To complement established rational and evolutionary protein design approaches, significant efforts are being made to utilize computational modeling and the diversity of naturally occurring protein sequences. Here, we combine structural biology, genomic mining, and computational modeling to identify structural features critical to aldehyde deformylating oxygenases (ADOs), an enzyme family that has significant implications in synthetic biology and chemoenzymatic synthesis.
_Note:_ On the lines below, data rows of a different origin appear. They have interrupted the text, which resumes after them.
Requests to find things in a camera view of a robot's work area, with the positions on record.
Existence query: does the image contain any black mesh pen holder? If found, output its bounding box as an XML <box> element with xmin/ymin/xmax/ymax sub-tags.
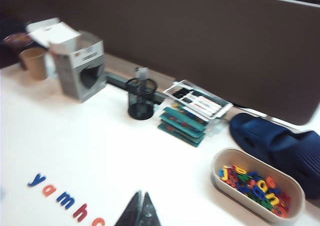
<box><xmin>124</xmin><ymin>77</ymin><xmax>158</xmax><ymax>120</ymax></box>

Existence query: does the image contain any navy blue foam slipper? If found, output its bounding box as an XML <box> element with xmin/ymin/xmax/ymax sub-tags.
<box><xmin>269</xmin><ymin>130</ymin><xmax>320</xmax><ymax>199</ymax></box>
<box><xmin>229</xmin><ymin>112</ymin><xmax>301</xmax><ymax>166</ymax></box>

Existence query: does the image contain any orange letter a magnet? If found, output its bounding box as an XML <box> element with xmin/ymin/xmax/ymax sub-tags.
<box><xmin>41</xmin><ymin>184</ymin><xmax>56</xmax><ymax>198</ymax></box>

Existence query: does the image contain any pile of coloured letter magnets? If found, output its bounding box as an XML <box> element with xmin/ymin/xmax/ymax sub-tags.
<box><xmin>219</xmin><ymin>164</ymin><xmax>292</xmax><ymax>218</ymax></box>

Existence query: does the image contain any red letter h magnet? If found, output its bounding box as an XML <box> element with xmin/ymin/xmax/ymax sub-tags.
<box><xmin>72</xmin><ymin>203</ymin><xmax>88</xmax><ymax>221</ymax></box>

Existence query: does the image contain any white capped marker pen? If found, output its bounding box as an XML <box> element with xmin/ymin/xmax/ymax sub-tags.
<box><xmin>139</xmin><ymin>67</ymin><xmax>149</xmax><ymax>91</ymax></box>
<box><xmin>134</xmin><ymin>67</ymin><xmax>143</xmax><ymax>91</ymax></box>

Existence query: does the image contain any beige desk cable cover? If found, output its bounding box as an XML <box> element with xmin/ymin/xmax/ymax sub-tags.
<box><xmin>103</xmin><ymin>53</ymin><xmax>181</xmax><ymax>105</ymax></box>

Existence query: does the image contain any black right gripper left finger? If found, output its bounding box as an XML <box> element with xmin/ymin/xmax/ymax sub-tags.
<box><xmin>113</xmin><ymin>190</ymin><xmax>143</xmax><ymax>226</ymax></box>

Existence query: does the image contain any brown fabric desk divider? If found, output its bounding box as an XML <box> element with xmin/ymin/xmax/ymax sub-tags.
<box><xmin>0</xmin><ymin>0</ymin><xmax>320</xmax><ymax>126</ymax></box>

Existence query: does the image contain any beige pulp oval tray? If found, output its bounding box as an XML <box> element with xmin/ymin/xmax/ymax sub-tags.
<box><xmin>211</xmin><ymin>147</ymin><xmax>306</xmax><ymax>223</ymax></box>

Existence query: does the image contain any white grey mask box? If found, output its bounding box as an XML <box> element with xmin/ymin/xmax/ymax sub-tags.
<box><xmin>26</xmin><ymin>18</ymin><xmax>107</xmax><ymax>103</ymax></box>

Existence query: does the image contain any white whiteboard marker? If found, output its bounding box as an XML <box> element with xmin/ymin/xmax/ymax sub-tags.
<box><xmin>182</xmin><ymin>97</ymin><xmax>217</xmax><ymax>118</ymax></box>
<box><xmin>178</xmin><ymin>90</ymin><xmax>223</xmax><ymax>110</ymax></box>

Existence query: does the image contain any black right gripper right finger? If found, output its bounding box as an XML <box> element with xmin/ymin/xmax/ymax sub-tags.
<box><xmin>141</xmin><ymin>191</ymin><xmax>162</xmax><ymax>226</ymax></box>

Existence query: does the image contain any teal letter magnet board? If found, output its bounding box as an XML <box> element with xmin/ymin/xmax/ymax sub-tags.
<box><xmin>157</xmin><ymin>125</ymin><xmax>202</xmax><ymax>148</ymax></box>
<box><xmin>157</xmin><ymin>120</ymin><xmax>206</xmax><ymax>139</ymax></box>
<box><xmin>163</xmin><ymin>105</ymin><xmax>210</xmax><ymax>126</ymax></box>
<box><xmin>159</xmin><ymin>112</ymin><xmax>208</xmax><ymax>133</ymax></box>

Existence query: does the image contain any blue letter m magnet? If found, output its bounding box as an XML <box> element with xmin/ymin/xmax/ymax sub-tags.
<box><xmin>56</xmin><ymin>193</ymin><xmax>76</xmax><ymax>209</ymax></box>

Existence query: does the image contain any brown paper cup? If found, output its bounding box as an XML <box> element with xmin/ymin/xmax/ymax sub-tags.
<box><xmin>19</xmin><ymin>47</ymin><xmax>49</xmax><ymax>81</ymax></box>

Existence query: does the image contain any blue letter y magnet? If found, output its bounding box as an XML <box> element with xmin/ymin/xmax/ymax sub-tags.
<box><xmin>27</xmin><ymin>174</ymin><xmax>47</xmax><ymax>188</ymax></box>

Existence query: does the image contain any clear plastic tray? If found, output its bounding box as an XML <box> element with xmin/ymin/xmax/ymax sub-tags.
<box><xmin>162</xmin><ymin>79</ymin><xmax>234</xmax><ymax>123</ymax></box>

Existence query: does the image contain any dark round container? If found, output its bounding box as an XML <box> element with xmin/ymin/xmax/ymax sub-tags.
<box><xmin>0</xmin><ymin>18</ymin><xmax>35</xmax><ymax>69</ymax></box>

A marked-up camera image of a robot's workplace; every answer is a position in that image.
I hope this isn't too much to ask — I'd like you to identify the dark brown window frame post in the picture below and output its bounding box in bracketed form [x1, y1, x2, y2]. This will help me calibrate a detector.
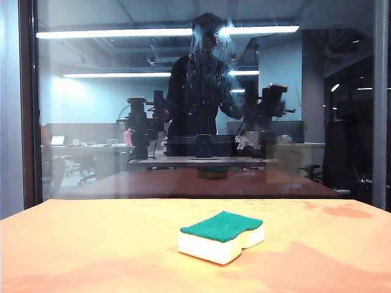
[18, 0, 43, 211]

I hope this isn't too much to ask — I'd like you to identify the large glass window pane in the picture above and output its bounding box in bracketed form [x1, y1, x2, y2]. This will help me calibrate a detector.
[32, 0, 376, 200]

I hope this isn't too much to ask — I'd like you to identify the green and yellow sponge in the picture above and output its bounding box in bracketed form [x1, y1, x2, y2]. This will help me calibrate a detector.
[177, 210, 265, 266]

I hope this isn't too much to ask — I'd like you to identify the grey window frame post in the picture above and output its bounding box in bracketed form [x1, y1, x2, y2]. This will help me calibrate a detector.
[372, 0, 391, 214]

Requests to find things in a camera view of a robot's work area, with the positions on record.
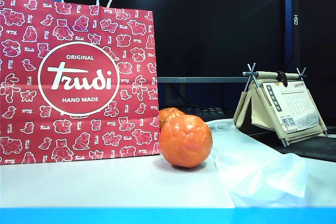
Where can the glossy orange fruit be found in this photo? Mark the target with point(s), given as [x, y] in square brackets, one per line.
[169, 115]
[185, 142]

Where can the red Trudi paper bag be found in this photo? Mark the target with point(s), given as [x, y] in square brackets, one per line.
[78, 77]

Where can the white plastic bag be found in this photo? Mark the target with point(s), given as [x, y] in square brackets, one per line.
[252, 171]

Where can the black mechanical keyboard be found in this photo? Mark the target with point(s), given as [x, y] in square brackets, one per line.
[207, 112]

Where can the black AOC monitor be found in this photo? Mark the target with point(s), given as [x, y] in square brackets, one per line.
[210, 24]

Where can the beige tent-shaped calendar stand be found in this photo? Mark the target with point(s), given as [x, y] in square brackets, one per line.
[258, 108]

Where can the white calendar card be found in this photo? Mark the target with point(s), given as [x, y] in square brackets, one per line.
[294, 106]

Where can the black mouse pad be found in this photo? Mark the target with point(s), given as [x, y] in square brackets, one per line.
[309, 146]

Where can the black HSD monitor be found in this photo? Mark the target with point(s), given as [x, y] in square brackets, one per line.
[315, 37]

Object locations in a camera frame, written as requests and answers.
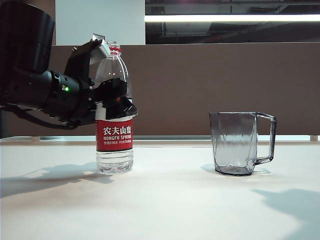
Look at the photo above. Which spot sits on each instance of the brown desk partition panel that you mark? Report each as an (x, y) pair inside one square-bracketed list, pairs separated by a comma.
[(200, 82)]

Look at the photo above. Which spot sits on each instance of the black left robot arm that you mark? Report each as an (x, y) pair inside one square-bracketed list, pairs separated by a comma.
[(25, 37)]

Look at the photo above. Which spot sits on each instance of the grey wrist camera black mount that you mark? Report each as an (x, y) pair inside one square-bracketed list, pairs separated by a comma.
[(77, 60)]

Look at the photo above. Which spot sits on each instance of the small grey metal bracket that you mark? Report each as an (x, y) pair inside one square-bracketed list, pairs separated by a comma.
[(96, 36)]

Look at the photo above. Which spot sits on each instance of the white ceiling light strip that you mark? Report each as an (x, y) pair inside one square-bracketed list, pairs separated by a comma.
[(225, 18)]

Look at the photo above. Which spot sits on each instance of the brown round pillar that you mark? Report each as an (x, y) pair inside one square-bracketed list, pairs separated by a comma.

Through these efforts, we discovered latent ADO-like function across the ferritin-like superfamily in various species of Bacteria and Archaea. We created a machine learning model that uses protein structural features to discriminate ADO-like activity. Computational enzyme design tools were then utilized to introduce ADO-like activity into the small subunit of class I ribonucleotide reductase. The integrated approach of genomic mining, structural biology, molecular modeling, and machine learning has the potential to be utilized for rapid discovery and modulation of functions across enzyme families.
为了补充已建立的理性和进化蛋白质设计方法,人们正在大力利用计算建模和自然发生的蛋白质序列的多样性。在这里,我们结合结构生物学、基因组挖掘和计算建模来确定醛脱甲酰基氧化酶(ADOs)的关键结构特征,ADOs 是一个在合成生物学和化学酶合成中具有重要意义的酶家族。通过这些努力,我们在各种细菌和古菌的铁蛋白样超家族中发现了潜在的 ADO 样功能。我们创建了一个使用蛋白质结构特征来区分 ADO 样活性的机器学习模型。然后利用计算酶设计工具将 ADO 样活性引入到 I 类核糖核苷酸还原酶的小亚基中。基因组挖掘、结构生物学、分子建模和机器学习的综合方法有可能被用于快速发现和调节酶家族的功能。